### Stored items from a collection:
***

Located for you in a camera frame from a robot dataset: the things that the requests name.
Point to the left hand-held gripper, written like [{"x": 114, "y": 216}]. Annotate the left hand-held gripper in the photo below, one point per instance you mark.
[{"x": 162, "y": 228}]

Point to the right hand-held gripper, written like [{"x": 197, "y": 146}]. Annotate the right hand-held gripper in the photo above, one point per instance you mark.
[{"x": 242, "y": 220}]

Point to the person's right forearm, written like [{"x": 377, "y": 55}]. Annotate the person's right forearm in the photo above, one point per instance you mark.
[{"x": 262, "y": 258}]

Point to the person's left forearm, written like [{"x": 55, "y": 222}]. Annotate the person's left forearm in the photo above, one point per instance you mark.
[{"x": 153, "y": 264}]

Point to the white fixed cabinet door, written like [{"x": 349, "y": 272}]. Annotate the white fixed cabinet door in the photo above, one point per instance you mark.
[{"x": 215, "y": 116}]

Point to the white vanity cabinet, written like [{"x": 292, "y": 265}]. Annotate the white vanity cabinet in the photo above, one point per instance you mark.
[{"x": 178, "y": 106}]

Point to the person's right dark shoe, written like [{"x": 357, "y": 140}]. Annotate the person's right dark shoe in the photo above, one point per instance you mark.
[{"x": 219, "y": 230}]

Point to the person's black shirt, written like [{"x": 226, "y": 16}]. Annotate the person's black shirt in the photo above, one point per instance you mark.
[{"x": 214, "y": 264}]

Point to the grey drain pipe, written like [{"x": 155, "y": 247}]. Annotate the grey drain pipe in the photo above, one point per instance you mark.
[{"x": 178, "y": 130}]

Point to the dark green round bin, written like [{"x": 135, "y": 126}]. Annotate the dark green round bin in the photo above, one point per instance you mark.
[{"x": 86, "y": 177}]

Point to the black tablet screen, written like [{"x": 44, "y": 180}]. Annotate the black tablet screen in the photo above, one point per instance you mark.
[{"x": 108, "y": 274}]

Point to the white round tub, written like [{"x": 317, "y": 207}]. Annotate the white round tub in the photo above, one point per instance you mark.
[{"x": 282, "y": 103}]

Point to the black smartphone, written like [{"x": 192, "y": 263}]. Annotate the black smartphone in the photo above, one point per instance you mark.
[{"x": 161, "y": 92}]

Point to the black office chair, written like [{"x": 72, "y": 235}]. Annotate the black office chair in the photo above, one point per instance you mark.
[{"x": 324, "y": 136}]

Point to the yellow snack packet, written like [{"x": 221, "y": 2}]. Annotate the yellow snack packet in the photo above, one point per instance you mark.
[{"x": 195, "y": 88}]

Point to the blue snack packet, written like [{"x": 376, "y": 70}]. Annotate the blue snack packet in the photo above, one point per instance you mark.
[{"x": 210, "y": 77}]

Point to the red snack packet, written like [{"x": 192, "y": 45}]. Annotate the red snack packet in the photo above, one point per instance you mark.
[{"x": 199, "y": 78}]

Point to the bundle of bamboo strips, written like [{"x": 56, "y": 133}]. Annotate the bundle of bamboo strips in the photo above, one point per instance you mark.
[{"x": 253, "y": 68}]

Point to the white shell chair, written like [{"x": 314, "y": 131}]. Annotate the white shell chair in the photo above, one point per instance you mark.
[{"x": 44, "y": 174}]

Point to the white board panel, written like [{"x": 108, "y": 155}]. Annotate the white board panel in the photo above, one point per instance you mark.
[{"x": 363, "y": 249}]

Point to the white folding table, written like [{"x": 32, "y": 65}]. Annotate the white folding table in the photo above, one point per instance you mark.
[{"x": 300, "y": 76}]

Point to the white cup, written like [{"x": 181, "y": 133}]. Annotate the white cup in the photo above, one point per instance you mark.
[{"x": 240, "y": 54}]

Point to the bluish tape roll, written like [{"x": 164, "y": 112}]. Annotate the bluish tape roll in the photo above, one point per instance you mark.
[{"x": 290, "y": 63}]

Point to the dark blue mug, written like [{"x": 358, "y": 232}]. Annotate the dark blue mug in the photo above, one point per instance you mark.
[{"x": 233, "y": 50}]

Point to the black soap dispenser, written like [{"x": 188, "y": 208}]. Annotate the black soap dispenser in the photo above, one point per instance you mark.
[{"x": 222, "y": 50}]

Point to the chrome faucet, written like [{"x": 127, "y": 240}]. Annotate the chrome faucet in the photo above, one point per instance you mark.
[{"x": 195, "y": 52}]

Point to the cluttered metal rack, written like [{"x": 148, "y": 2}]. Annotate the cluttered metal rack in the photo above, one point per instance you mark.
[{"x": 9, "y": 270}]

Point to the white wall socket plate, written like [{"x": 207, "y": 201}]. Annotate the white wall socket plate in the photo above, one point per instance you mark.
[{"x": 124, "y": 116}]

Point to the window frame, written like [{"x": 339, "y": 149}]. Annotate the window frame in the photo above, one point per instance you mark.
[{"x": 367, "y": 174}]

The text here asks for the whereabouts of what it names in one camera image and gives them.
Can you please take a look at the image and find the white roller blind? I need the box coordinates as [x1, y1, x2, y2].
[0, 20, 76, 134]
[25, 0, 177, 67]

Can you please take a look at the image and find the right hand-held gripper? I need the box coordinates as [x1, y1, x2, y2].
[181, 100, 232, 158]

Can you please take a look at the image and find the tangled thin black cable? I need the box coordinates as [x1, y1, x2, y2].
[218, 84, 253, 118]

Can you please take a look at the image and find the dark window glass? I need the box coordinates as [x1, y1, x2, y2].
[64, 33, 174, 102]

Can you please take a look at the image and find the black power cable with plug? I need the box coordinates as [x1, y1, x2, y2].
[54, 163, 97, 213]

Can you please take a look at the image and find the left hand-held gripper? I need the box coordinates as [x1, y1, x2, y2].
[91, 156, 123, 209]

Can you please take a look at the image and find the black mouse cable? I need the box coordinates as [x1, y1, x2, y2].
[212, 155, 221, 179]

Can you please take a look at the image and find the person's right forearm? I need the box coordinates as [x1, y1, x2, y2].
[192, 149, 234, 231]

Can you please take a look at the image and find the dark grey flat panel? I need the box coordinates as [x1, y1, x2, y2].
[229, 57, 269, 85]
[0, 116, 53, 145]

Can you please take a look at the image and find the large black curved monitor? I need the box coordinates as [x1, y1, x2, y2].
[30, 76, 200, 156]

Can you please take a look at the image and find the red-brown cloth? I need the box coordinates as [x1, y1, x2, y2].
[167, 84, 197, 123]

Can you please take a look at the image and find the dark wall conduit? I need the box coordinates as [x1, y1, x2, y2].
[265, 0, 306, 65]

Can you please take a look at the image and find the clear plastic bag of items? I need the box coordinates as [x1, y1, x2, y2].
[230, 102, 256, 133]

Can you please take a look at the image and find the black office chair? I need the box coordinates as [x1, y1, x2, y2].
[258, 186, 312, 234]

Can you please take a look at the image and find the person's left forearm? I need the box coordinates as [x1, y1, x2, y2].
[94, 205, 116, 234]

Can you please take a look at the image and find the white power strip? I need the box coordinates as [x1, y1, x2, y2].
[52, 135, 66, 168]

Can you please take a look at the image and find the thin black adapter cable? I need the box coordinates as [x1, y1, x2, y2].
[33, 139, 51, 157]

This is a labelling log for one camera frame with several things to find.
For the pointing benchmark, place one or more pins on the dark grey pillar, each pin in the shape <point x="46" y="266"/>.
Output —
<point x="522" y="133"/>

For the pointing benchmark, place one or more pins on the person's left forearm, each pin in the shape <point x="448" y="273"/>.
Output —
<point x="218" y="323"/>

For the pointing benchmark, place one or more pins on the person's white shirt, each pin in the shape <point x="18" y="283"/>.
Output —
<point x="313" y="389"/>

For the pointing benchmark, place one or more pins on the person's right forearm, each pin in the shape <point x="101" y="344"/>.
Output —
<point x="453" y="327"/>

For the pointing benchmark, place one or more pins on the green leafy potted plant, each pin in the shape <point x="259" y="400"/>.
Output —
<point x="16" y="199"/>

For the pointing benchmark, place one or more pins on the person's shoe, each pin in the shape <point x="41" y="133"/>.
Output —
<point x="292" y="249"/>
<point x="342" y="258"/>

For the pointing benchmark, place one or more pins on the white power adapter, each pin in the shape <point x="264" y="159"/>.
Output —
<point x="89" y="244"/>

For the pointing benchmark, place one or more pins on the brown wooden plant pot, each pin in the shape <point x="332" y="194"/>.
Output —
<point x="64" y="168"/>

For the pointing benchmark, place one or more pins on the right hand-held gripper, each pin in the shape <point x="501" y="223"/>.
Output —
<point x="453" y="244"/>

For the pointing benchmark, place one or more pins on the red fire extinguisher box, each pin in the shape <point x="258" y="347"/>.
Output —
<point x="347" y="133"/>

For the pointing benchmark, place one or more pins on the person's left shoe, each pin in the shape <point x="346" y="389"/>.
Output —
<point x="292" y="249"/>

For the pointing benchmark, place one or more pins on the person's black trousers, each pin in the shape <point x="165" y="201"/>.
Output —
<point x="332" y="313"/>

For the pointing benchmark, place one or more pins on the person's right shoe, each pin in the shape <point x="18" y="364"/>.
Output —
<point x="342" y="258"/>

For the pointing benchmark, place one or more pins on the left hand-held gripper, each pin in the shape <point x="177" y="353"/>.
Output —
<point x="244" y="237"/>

***

### Your objective:
For the word "plant", please count the lines in the data where it appears and respond with the number only.

### Answer to the problem:
2